- Born: December 9, 1960 Austell, Georgia, U.S.
- Died: June 9, 2010 (aged 49) Georgia Diagnostic and Classification State Prison, Georgia, U.S.
- Occupation: Grocery store employee
- Criminal status: Executed by lethal injection
- Convictions: Murder (2 counts) Armed robbery
- Criminal penalty: Death (October 23, 1986)

= Melbert Ford =

American murderer (1960–2010)

Melbert Ray Ford Jr. (December 9, 1960 – June 9, 2010) was an American convicted double murderer who, in 2010, was executed by lethal injection by the U.S. State of Georgia after being convicted of murder in 1987.

Ford was born in Austell, Georgia. He was convicted in 1987 of killing his former girlfriend, Martha Chapman Matich, and Lisa Chapman, her 11-year-old niece, in a March 6, 1986 robbery at Chapman's Grocery store in Georgia.

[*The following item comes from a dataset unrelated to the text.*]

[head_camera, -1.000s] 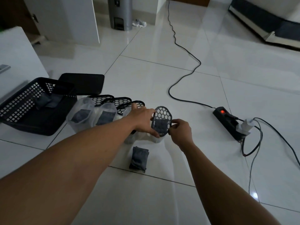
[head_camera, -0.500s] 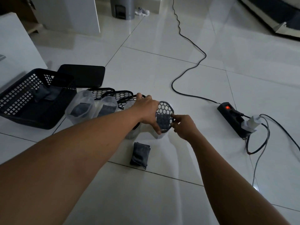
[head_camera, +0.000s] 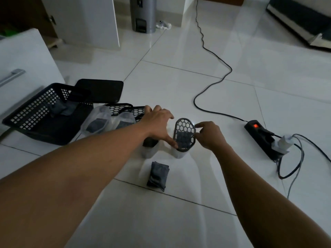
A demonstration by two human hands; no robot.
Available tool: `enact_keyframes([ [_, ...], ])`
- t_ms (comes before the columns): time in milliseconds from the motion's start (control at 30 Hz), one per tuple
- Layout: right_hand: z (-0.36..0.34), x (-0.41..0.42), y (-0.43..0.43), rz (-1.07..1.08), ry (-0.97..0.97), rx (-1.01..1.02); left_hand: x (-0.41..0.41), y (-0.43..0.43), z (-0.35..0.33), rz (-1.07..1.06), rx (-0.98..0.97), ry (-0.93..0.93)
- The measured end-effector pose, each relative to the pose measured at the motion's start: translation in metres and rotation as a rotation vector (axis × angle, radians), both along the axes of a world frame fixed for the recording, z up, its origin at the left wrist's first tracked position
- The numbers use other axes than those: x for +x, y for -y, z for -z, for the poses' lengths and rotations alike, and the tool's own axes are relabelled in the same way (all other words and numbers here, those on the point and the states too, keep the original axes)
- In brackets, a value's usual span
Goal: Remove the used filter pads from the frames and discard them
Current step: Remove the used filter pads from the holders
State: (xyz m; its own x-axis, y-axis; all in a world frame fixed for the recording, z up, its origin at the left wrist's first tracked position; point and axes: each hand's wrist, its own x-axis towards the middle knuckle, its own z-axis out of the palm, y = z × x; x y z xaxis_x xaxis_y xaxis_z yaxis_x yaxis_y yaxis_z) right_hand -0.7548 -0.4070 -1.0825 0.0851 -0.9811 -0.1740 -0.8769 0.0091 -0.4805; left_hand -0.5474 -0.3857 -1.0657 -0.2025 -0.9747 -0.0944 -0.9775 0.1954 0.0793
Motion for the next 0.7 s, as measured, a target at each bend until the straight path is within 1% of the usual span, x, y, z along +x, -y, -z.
enact_keyframes([
  [67,-0.005,0.011,0.008,0.000,-0.037,-0.042,0.020,-0.005,-0.006,-0.025,0.034,0.069],
  [133,-0.010,0.028,0.016,-0.075,-0.089,-0.081,0.038,-0.012,-0.013,-0.047,0.109,0.144],
  [267,-0.013,0.074,0.029,-0.258,-0.105,-0.162,0.058,-0.021,-0.012,-0.154,0.243,0.126],
  [367,-0.005,0.101,0.040,-0.384,-0.199,-0.210,0.058,-0.018,-0.007,-0.131,0.227,0.147],
  [467,0.014,0.116,0.057,-0.526,-0.381,-0.161,0.060,-0.014,0.001,-0.129,0.231,0.131],
  [633,0.034,0.129,0.082,-0.685,-0.570,-0.094,0.065,-0.009,0.008,-0.117,0.214,0.120],
  [700,0.041,0.134,0.091,-0.714,-0.615,-0.074,0.067,-0.008,0.010,-0.119,0.204,0.113],
])
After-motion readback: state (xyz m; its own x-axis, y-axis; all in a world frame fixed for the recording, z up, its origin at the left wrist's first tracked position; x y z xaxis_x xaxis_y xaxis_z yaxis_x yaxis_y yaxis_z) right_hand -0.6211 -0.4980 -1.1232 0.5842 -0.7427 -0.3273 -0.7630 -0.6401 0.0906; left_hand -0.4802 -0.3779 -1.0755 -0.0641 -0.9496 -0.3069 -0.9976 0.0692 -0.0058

Ford had told a friend that he "was going to blow her brains out," and devised a plan to rob the store, saying he intended to kidnap Matich, take her into the woods, make her beg and then shoot her in the forehead.

==Execution==
Ford was executed by lethal injection on June 9, 2010. He was the 24th inmate put to death by lethal injection in the U.S. state of Georgia. He was previously granted a 90-day stay in mid-February because there was a vacancy on the Georgia Board of Pardons and Paroles. A court had previously held that to go forward with an execution without a full five-member board is a violation of the Georgia Constitution.

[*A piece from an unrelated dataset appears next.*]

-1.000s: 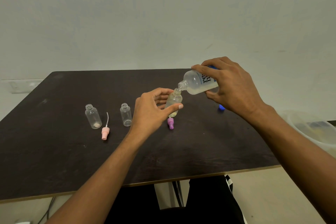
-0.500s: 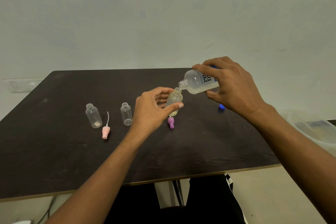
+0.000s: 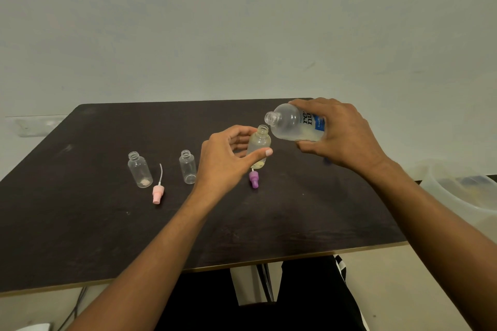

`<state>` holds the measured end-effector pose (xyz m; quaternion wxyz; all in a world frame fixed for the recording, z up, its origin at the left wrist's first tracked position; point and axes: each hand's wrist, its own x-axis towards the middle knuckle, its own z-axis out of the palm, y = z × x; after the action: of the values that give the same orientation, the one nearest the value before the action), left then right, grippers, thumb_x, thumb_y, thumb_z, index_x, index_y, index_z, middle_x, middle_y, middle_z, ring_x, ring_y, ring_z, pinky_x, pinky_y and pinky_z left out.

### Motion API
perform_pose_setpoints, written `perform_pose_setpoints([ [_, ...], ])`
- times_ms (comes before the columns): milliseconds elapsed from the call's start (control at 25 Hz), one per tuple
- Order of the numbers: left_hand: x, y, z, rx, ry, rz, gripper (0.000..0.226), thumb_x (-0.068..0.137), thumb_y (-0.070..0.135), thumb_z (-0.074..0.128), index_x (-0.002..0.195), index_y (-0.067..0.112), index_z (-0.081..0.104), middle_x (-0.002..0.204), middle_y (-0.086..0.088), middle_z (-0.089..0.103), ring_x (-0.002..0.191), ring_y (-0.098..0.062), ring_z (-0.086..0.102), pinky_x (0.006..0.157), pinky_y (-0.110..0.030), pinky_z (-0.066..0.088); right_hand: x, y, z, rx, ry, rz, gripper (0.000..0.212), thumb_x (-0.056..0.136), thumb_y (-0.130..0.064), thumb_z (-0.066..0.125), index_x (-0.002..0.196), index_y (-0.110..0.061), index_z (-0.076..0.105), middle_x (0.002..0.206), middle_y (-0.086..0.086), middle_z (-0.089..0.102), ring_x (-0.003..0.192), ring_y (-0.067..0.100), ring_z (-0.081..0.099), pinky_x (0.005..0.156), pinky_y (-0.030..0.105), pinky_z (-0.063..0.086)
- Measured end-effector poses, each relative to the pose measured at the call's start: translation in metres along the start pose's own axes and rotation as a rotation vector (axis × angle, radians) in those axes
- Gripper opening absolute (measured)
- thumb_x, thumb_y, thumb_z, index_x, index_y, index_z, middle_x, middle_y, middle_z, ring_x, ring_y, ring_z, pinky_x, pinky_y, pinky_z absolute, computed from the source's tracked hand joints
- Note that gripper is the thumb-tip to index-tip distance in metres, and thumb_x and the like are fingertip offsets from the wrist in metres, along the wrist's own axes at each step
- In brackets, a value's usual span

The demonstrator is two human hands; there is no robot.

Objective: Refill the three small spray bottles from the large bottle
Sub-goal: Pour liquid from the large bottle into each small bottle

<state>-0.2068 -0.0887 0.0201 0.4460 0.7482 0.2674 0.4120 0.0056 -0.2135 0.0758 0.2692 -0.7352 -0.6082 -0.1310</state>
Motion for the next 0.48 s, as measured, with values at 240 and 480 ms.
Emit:
perform_pose_setpoints([
  [240, 0.001, -0.003, 0.0, -0.013, 0.013, 0.003, 0.047, 0.071, 0.035, 0.098, 0.111, 0.027, 0.078, 0.101, 0.015, 0.08, 0.095, 0.004, 0.075, 0.083, -0.014, 0.06, -0.008, 0.009, 0.011, 0.316, -0.014, 0.128, 0.077, 0.072, -0.044, 0.092, 0.142, -0.04, 0.062, 0.113, -0.025, 0.065, 0.102, 0.002, 0.065, 0.08, -0.001, 0.043],
  [480, -0.001, -0.002, -0.001, 0.006, 0.011, 0.013, 0.041, 0.072, 0.037, 0.097, 0.105, 0.04, 0.073, 0.093, 0.029, 0.075, 0.094, 0.01, 0.073, 0.079, -0.009, 0.057, -0.017, 0.009, 0.015, 0.562, -0.005, 0.253, 0.063, 0.076, -0.047, 0.092, 0.134, -0.044, 0.067, 0.11, -0.041, 0.069, 0.106, -0.019, 0.063, 0.082, 0.013, 0.055],
])
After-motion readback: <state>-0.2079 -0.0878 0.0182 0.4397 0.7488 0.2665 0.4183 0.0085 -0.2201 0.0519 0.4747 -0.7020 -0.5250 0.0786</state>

Georgia's Supreme Court rejected an appeal from Ford on June 9. which could have stayed his execution on the same day. The Georgia Supreme Court unanimously denied Ford's motion to halt his execution. On June 9, 2010, Ford was executed by lethal injection. He had requested a last meal of fried fish and shrimp, baked potato, salad, boiled corn, ice cream, cheesecake and soda.